# TiVo Roamio remote finder



## Startswithaj (Nov 28, 2013)

So, I'm trying to decide which Roamio to buy and I couldn't help but notice something on the TiVo website I hadn't noticed before. At https://tivo.com/shop/roamio it's saying that the base model Roamio includes the remote finder feature(there's a green dot in the comparison chart under DVR Features).

I'm confused though because everything else I've read on the internet(and even some stuff on these forums) seems to say that the only the Plus and Pro models feature the remote finder. In addition, TiVo's own pictures of the devices seem to show that the Plus and Pro have a little remote icon on the front and the base model only shows a circle without a remote icon.

Which one is right? Does the TiVo Roamio have the remote finder feature like the chart says? Or was that green circle on the chart put there in error?


----------



## aaronwt (Jan 31, 2002)

My Roamio Basic does not have the remote finder button.
My Roamio Pro does and the dongles I use with my TiVo Minis also have the remote finder button.


----------



## NJguy (Sep 11, 2013)

aaronwt said:


> My Roamio Basic does not have the remote finder button.
> My Roamio Pro does and the dongles I use with my TiVo Minis also have the remote finder button.


My Roamio Plus has the remote finder. What "dongles" do you use with the Mini's to make it have a remote finder.

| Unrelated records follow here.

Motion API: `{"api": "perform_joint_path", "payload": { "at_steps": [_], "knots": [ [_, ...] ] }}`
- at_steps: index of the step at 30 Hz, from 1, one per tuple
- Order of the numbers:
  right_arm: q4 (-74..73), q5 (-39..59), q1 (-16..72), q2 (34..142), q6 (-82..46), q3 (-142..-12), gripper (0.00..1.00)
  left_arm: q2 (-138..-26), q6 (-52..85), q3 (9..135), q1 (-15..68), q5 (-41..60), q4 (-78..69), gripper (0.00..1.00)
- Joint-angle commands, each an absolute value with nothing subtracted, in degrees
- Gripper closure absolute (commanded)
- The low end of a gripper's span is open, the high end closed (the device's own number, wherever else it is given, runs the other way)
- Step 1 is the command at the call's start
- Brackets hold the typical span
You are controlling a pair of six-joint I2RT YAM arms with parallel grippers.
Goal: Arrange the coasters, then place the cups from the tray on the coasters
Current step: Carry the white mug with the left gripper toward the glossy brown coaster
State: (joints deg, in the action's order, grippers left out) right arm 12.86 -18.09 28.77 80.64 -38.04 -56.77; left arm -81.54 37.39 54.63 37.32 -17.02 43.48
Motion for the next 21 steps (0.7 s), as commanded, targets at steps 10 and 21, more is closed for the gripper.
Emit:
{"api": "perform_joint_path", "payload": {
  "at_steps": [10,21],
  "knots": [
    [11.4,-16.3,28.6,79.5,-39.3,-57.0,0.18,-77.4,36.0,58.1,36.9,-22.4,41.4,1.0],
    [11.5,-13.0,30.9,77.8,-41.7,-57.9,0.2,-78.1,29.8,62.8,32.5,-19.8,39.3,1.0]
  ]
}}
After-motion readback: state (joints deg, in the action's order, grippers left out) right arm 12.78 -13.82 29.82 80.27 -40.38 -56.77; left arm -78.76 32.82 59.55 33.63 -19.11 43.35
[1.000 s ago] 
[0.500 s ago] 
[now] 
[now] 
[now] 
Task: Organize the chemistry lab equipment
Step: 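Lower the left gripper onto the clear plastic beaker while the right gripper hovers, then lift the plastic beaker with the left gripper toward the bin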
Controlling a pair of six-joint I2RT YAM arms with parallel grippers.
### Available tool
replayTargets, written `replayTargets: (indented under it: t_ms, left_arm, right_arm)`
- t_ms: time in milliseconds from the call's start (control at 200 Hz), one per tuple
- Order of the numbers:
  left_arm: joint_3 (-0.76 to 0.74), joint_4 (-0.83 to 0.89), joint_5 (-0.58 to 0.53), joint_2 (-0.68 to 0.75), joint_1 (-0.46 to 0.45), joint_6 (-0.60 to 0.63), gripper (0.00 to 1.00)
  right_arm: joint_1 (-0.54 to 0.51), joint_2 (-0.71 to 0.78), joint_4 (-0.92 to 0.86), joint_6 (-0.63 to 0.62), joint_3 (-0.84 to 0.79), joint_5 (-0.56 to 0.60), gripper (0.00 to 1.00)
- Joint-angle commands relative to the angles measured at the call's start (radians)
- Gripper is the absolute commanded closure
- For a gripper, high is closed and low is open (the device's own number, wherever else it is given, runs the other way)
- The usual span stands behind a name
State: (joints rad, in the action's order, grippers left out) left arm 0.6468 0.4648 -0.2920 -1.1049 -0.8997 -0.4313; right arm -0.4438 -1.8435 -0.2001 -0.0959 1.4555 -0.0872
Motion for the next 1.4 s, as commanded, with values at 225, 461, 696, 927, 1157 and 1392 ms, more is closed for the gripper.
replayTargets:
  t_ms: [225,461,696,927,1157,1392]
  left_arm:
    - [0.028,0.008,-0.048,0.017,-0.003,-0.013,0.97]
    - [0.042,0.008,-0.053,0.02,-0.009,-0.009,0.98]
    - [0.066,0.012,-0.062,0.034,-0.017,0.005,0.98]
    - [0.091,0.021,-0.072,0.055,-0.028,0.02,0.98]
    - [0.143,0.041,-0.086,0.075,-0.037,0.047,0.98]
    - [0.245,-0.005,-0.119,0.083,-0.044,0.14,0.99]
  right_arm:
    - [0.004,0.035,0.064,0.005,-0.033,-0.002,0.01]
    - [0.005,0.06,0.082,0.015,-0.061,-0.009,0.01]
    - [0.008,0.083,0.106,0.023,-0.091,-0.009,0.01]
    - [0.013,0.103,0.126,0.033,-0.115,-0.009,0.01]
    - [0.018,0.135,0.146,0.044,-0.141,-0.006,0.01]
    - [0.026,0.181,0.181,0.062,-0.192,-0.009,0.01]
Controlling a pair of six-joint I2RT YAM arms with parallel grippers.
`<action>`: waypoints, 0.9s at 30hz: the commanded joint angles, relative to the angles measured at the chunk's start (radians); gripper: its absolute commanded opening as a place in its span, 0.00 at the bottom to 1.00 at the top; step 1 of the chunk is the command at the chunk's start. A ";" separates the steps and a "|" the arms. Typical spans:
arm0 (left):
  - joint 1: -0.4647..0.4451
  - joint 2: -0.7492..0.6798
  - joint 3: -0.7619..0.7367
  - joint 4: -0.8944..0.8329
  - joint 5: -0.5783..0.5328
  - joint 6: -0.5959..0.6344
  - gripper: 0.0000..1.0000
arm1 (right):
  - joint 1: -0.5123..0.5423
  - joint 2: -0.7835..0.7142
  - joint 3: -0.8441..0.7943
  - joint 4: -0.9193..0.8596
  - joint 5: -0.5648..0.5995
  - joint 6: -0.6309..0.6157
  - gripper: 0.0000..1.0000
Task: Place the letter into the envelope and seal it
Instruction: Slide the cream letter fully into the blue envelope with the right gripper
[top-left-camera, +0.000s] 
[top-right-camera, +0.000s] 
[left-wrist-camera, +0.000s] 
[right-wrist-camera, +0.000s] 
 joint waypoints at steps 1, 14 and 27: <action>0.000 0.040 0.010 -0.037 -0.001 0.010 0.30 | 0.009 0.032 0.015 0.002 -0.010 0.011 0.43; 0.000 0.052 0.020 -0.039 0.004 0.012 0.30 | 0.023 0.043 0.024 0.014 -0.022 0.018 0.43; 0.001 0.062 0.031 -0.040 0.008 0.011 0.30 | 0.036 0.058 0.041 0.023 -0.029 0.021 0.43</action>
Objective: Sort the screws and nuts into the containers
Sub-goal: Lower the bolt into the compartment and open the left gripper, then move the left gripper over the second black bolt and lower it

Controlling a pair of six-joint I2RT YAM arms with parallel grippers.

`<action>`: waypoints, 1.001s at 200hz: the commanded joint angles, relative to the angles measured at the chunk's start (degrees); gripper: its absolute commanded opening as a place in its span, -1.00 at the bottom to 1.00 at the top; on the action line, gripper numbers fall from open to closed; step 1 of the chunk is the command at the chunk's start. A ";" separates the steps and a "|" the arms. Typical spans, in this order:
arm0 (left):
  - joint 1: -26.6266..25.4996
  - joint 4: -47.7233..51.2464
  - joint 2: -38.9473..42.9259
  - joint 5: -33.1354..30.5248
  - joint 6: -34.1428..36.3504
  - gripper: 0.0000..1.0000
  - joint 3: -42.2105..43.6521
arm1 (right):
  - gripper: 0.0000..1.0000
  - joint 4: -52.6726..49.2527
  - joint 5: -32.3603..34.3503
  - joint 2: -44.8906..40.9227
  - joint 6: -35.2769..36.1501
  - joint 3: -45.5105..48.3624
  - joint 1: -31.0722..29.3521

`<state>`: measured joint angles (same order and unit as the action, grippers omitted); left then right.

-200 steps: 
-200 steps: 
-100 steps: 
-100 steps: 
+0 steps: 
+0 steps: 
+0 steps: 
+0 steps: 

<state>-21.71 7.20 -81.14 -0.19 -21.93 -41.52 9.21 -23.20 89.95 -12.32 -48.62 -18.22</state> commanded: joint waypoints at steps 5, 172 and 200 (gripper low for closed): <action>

I have 2 Mini's and I do not think they have remote finders.


----------



## supasta (May 6, 2006)

NJguy said:


> My Roamio Plus has the remote finder. What "dongles" do you use with the Mini's to make it have a remote finder. I have 2 Mini's and I do not think they have remote finders.


I believe that the dongle included with the TiVo Slide Pro Remote has a remote finder button. aaronwt, can you confirm this is the case?

Source: http://support.tivo.com/app/answers/detail/a_id/2774


----------



## aaronwt (Jan 31, 2002)

supasta said:


> I believe that the dongle included with the TiVo Slide Pro Remote has a remote finder button. aaronwt, can you confirm this is the case?
> 
> Source: http://support.tivo.com/app/answers/detail/a_id/2774


Yes that is correct. I guess I should have clarified that it was with the SLide Pro remotes. I tested it when I saw this thread. Of course if you aren't using the dongle and it's plugged directly into the USB port it would be a pain to try and press the button on the USB adapter.


----------



## xbr23 (Mar 29, 2010)

how do you work the "remote finder" i don't understand how to make it work. i have the Pro.


----------



## dianebrat (Jul 6, 2002)

xbr23 said:


> how do you work the "remote finder" i don't understand how to make it work. i have the Pro.


Press the icon on the Pro front panel that looks like a peanut, the remote will play a tune so you can find it.

I'm pretty sure the Basic showing the Remote Finder feature on the current web site is a glitch, as far as I know the Basic doesn't have the feature.


----------



## windracer (Jan 3, 2003)

dianebrat said:


> I'm pretty sure the Basic showing the Remote Finder feature on the current web site is a glitch, as far as I know the Basic doesn't have the feature.


I set up a base Roamio for my father-in-law over Thanksgiving and can confirm it does _not_ have the remote finder.


----------



## djjuice (Mar 29, 2008)

had my parents setup their plus, and the remote finder feature is not working 
at least they have a pro remote to unwrap for Christmas, hopefully that one works.


----------



## Devx (Jun 1, 2006)

djjuice said:


> had my parents setup their plus, and the remote finder feature is not working
> at least they have a pro remote to unwrap for Christmas, hopefully that one works.


Is the remote communicating via RF? (amber light when pressing buttons)


----------



## mikelvdl (Feb 28, 2014)

There is in fact a remote finder feature on the Roamio Plus and pro. To activate it, press and hold the icon or image of the remote on the front panel of the DVR. It is the image directly adjacent right of power it looks like a little peanut. 

Press and hold it for at least 5 seconds and then the remote will begin to play the introductory musical melody that the TiVo system plays immediately after it boots up. You know the music from the video where the TiVo character walks and bounces around.


----------